What is expected:
Output all of the material once more, so that every line matches the original exactly.

Segment Start: Input data

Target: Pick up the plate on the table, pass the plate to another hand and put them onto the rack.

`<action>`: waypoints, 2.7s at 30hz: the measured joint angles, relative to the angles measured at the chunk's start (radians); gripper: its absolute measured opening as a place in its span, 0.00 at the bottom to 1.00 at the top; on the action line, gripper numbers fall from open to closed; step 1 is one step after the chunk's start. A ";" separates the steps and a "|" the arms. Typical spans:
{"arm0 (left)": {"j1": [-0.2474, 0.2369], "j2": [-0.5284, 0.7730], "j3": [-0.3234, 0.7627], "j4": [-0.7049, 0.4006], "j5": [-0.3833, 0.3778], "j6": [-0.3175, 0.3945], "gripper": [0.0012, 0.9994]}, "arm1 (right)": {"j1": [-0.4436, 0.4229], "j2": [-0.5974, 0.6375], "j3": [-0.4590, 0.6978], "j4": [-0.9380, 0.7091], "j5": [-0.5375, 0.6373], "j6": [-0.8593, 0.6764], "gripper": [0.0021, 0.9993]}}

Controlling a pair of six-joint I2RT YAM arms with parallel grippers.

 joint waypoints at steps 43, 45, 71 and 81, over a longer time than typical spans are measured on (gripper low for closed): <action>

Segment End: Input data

Task output:
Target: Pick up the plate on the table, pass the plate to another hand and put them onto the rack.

`<action>`: waypoints, 2.7s at 30hz: the measured joint angles, relative to the angles measured at the chunk's start (radians); gripper: its absolute measured opening as a place in its span, 0.00 at the bottom to 1.00 at the top; on the action line, gripper numbers fall from open to closed; step 1 is one step after the chunk's start. A ";" separates the steps and a "|" the arms. Typical spans:
{"arm0 (left)": {"j1": [-0.2474, 0.2369], "j2": [-0.5284, 0.7730], "j3": [-0.3234, 0.7627], "j4": [-0.7049, 0.4006], "j5": [-0.3833, 0.3778], "j6": [-0.3175, 0.3945], "gripper": [0.0012, 0.9994]}, "arm1 (right)": {"j1": [-0.4436, 0.4229], "j2": [-0.5974, 0.6375], "j3": [-0.4590, 0.6978], "j4": [-0.9380, 0.7091], "j5": [-0.5375, 0.6373], "j6": [-0.8593, 0.6764], "gripper": [0.0021, 0.9993]}}

Controlling a pair of six-joint I2RT YAM arms with parallel grippers.

 joint waypoints at steps 43, 45, 71 and 81, over a longer time than typical spans are measured on (gripper low for closed): <action>

That concludes the response.